[Collected data]
· · · · ·

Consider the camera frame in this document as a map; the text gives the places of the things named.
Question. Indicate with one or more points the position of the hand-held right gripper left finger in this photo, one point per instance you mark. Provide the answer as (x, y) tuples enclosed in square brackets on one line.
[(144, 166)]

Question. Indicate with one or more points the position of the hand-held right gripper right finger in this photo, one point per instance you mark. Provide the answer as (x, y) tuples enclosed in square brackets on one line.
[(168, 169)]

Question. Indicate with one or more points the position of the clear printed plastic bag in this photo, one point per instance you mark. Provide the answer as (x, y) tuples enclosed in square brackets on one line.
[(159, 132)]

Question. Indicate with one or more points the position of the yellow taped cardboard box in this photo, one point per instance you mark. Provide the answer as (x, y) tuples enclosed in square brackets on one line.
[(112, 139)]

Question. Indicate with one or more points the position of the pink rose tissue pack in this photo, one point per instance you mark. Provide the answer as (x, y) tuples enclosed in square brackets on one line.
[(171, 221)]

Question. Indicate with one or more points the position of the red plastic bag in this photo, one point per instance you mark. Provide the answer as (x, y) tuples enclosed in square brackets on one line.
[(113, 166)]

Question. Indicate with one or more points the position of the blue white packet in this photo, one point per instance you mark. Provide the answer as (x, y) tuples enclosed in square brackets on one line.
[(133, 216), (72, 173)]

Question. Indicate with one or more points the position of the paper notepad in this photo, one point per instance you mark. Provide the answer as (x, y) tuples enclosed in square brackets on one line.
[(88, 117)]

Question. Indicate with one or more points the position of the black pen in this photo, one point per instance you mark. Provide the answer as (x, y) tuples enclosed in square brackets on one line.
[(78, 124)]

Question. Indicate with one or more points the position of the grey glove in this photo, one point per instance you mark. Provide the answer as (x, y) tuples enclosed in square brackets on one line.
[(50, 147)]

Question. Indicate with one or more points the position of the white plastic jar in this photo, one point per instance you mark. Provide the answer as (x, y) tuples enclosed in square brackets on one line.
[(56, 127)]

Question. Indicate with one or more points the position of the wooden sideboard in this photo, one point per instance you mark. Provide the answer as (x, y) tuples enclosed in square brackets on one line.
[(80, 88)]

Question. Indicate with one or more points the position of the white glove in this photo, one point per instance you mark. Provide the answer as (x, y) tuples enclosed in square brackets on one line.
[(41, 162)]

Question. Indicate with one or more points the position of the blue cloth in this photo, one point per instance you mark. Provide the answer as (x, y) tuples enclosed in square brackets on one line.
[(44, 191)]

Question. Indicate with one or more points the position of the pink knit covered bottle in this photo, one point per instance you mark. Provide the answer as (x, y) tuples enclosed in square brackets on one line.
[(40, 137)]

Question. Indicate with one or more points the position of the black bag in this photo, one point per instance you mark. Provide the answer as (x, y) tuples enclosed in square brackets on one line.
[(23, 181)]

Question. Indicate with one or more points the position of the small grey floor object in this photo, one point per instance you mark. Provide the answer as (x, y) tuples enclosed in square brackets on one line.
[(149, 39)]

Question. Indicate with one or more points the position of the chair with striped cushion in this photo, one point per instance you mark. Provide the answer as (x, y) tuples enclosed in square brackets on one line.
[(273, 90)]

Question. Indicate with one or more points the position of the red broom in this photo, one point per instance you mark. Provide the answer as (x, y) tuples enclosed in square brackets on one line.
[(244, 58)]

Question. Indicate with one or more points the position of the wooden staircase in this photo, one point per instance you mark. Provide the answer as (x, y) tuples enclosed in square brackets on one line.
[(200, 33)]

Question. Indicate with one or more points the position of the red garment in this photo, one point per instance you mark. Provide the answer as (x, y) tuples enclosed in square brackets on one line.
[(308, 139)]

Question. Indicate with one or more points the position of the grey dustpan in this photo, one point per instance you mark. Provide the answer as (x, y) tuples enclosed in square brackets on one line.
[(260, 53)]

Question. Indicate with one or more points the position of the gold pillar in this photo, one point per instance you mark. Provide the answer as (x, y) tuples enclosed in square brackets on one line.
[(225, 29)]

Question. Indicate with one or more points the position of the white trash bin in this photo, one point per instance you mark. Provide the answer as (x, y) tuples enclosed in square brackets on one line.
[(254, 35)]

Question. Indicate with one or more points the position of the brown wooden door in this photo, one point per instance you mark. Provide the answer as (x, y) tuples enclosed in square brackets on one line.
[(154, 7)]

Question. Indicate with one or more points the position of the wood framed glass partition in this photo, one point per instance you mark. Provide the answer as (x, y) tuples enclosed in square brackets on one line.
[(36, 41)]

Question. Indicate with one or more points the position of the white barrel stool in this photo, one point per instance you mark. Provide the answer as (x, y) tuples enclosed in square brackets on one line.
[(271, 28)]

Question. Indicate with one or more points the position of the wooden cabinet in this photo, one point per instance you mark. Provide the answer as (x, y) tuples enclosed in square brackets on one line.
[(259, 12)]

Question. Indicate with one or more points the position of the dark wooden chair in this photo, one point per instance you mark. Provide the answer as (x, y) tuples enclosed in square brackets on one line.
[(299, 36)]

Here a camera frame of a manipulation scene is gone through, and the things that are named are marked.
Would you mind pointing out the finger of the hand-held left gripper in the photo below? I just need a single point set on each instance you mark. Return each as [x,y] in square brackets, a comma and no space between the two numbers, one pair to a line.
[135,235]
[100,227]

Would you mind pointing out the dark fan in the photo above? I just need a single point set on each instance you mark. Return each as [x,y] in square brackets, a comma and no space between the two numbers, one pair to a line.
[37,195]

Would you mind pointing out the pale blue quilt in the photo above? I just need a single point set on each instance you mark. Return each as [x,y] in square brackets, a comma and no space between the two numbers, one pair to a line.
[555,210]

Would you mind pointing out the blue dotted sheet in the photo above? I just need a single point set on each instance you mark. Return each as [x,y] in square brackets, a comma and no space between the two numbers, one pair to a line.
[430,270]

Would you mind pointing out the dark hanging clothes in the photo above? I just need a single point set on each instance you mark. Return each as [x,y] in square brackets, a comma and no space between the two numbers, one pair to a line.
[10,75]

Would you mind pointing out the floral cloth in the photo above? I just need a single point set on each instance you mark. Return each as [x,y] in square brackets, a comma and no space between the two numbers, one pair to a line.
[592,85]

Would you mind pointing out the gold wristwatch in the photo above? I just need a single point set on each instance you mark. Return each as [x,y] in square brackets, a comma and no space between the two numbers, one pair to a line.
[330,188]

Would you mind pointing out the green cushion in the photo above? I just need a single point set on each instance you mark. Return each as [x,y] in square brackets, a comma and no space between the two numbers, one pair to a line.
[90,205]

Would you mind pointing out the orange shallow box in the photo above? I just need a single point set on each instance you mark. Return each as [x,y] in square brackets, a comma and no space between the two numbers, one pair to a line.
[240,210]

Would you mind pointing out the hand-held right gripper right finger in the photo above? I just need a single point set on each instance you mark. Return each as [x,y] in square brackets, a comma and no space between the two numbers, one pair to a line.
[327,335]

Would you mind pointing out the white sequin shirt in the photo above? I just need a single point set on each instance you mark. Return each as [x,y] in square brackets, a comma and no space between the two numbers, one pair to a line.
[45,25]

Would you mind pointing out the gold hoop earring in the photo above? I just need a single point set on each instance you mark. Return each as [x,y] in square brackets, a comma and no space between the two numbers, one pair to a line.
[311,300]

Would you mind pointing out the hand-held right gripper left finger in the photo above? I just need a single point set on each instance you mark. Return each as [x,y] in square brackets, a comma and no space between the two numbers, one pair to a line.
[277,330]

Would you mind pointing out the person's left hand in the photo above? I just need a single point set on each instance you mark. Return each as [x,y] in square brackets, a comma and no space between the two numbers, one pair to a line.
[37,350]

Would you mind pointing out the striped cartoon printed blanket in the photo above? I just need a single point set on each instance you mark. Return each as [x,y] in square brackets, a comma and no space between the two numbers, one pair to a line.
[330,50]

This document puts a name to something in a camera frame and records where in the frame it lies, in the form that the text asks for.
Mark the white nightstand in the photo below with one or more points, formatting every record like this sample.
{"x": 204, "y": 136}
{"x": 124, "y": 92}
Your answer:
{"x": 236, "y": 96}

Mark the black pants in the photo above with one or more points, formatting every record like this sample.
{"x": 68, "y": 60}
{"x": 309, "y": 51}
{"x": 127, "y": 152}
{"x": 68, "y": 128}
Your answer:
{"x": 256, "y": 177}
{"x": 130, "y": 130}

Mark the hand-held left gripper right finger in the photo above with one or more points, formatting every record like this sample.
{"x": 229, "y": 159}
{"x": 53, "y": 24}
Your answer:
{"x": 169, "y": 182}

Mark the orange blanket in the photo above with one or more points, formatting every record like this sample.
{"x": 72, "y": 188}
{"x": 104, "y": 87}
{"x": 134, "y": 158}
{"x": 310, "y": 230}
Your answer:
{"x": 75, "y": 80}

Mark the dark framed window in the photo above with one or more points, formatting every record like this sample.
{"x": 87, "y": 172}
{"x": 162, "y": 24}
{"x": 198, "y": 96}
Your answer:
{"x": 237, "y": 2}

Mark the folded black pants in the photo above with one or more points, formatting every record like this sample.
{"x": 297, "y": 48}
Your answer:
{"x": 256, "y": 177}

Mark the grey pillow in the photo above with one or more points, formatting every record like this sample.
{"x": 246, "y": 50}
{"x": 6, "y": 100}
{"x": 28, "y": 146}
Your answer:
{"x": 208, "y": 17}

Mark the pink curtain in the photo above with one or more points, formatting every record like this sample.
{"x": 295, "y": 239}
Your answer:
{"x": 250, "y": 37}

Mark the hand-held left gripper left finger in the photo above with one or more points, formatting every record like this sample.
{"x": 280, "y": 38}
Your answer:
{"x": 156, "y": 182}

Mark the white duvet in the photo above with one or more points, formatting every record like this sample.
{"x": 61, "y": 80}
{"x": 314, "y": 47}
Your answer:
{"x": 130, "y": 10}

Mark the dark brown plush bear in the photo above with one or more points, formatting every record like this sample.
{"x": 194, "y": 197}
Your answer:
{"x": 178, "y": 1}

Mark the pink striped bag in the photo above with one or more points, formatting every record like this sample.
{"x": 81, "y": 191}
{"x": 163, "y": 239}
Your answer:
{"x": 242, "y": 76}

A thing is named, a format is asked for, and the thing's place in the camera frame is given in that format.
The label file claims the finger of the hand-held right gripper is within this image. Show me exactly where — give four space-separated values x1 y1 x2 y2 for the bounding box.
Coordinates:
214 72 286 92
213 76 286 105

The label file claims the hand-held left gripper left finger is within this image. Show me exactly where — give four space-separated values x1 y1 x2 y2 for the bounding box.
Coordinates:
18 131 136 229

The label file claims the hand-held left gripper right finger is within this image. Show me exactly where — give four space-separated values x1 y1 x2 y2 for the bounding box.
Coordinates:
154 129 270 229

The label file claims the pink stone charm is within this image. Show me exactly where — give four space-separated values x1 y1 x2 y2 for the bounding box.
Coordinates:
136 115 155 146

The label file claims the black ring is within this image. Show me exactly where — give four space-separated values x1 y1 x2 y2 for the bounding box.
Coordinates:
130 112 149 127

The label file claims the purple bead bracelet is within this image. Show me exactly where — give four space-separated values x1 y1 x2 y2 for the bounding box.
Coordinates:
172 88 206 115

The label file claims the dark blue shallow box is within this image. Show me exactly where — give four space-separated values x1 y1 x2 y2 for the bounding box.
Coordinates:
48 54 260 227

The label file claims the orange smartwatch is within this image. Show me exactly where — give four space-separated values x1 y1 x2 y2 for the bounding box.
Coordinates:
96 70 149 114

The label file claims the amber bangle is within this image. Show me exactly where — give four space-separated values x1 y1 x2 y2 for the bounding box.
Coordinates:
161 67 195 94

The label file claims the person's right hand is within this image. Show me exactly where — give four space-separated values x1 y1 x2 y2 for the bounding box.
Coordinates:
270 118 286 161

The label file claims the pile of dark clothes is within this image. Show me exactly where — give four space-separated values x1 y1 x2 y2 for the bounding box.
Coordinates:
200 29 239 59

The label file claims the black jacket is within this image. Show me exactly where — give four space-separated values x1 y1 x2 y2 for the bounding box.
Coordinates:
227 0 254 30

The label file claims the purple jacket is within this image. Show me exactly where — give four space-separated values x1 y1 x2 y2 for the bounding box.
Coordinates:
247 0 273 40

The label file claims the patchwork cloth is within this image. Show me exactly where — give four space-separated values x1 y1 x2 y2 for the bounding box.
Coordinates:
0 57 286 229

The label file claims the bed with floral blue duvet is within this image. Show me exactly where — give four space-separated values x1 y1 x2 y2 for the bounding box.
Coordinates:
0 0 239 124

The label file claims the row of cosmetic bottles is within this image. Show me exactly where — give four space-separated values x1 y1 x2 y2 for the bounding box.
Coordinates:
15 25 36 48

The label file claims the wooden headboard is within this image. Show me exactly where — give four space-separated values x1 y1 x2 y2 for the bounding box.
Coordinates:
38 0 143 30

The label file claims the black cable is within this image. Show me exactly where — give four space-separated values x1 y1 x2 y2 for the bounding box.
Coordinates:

· · · · ·

Brief – Among the lines of these entries, find those that contain "camera". Give their number and nothing else.

Solution for this task – 4